**** Source data ****
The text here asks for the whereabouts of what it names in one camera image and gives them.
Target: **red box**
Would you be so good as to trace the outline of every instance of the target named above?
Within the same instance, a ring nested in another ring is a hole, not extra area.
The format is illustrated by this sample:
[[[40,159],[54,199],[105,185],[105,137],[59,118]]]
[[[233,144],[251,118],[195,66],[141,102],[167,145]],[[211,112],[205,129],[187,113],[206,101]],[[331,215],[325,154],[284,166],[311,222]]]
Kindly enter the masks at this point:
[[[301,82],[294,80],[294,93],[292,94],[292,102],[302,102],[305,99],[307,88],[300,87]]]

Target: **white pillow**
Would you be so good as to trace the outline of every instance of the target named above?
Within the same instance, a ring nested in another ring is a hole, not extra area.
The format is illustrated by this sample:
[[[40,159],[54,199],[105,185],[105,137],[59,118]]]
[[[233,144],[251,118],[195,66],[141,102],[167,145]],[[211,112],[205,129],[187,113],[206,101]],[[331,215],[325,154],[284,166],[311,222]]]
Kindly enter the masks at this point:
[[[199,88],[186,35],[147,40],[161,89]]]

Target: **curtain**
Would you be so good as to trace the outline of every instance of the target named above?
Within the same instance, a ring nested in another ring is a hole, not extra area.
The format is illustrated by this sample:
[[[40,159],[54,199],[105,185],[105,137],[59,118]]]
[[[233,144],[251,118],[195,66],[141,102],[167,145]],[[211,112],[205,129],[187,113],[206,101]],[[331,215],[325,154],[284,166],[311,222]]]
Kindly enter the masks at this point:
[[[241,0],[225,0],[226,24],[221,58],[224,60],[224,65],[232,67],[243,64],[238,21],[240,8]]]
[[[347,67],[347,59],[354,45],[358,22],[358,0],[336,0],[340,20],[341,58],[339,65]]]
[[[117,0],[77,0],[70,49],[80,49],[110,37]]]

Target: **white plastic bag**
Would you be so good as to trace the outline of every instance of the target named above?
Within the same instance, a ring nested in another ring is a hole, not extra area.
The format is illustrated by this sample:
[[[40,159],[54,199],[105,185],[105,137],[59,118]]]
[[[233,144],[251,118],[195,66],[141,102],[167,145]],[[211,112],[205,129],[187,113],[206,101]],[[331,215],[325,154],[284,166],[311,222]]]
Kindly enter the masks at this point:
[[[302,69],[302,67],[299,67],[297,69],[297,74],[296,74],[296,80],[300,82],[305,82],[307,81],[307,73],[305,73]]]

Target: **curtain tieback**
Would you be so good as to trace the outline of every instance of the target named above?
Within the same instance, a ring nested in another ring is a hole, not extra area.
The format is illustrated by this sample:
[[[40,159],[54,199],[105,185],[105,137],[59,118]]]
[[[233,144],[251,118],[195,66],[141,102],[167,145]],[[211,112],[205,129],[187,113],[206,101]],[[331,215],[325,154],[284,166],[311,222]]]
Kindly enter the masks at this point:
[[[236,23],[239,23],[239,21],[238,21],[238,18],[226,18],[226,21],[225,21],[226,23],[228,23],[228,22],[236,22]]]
****
Take the records above and copy them out exactly.

» Solution to the exercise:
The text here asks for the whereabouts of what it names in one camera image and gives them.
Target: **red box**
Would you be so good as to trace the outline of every instance of the target named above?
Within the same instance, a ring nested in another ring is a hole, not extra area.
The format is illustrated by this sample:
[[[40,159],[54,199],[105,185],[105,137],[59,118]]]
[[[233,144],[251,118],[195,66],[141,102],[167,145]],[[211,112],[205,129],[187,113],[206,101]],[[331,215],[325,154],[284,166],[311,222]]]
Kindly enter the masks at this point:
[[[301,82],[294,80],[294,93],[292,94],[292,102],[302,102],[305,99],[307,88],[300,87]]]

Target: **white pillow**
Would you be so good as to trace the outline of every instance of the target named above?
Within the same instance, a ring nested in another ring is a hole, not extra area.
The format is illustrated by this sample:
[[[40,159],[54,199],[105,185],[105,137],[59,118]]]
[[[233,144],[251,118],[195,66],[141,102],[167,145]],[[211,112],[205,129],[187,113],[206,101]],[[331,215],[325,154],[284,166],[311,222]]]
Kindly enter the masks at this point:
[[[199,88],[186,35],[147,40],[161,89]]]

Target: **curtain**
Would you be so good as to trace the outline of every instance of the target named above?
Within the same instance, a ring nested in another ring is a hole, not extra area.
The format is illustrated by this sample:
[[[40,159],[54,199],[105,185],[105,137],[59,118]]]
[[[233,144],[251,118],[195,66],[141,102],[167,145]],[[211,112],[205,129],[187,113],[206,101]],[[331,215],[325,154],[284,166],[311,222]]]
Kindly enter the masks at this point:
[[[241,0],[225,0],[226,24],[221,58],[224,60],[224,65],[232,67],[243,64],[238,21],[240,8]]]
[[[347,67],[347,59],[354,45],[358,22],[358,0],[336,0],[340,20],[341,58],[339,65]]]
[[[117,0],[77,0],[70,49],[80,49],[110,37]]]

Target: **white plastic bag**
Would you be so good as to trace the outline of every instance of the target named above?
Within the same instance, a ring nested in another ring is a hole, not extra area.
The format is illustrated by this sample:
[[[40,159],[54,199],[105,185],[105,137],[59,118]]]
[[[233,144],[251,118],[195,66],[141,102],[167,145]],[[211,112],[205,129],[187,113],[206,101]],[[331,215],[325,154],[284,166],[311,222]]]
Kindly enter the masks at this point:
[[[302,69],[302,67],[299,67],[297,69],[297,74],[296,74],[296,80],[300,82],[305,82],[307,81],[307,73],[305,73]]]

Target: **curtain tieback**
Would you be so good as to trace the outline of every instance of the target named above?
Within the same instance, a ring nested in another ring is a hole, not extra area.
The format is illustrated by this sample:
[[[40,159],[54,199],[105,185],[105,137],[59,118]]]
[[[233,144],[251,118],[195,66],[141,102],[167,145]],[[211,112],[205,129],[187,113],[206,101]],[[331,215],[325,154],[284,166],[311,222]]]
Kindly enter the masks at this point:
[[[236,23],[239,23],[239,21],[238,21],[238,18],[226,18],[226,21],[225,21],[226,23],[228,23],[228,22],[236,22]]]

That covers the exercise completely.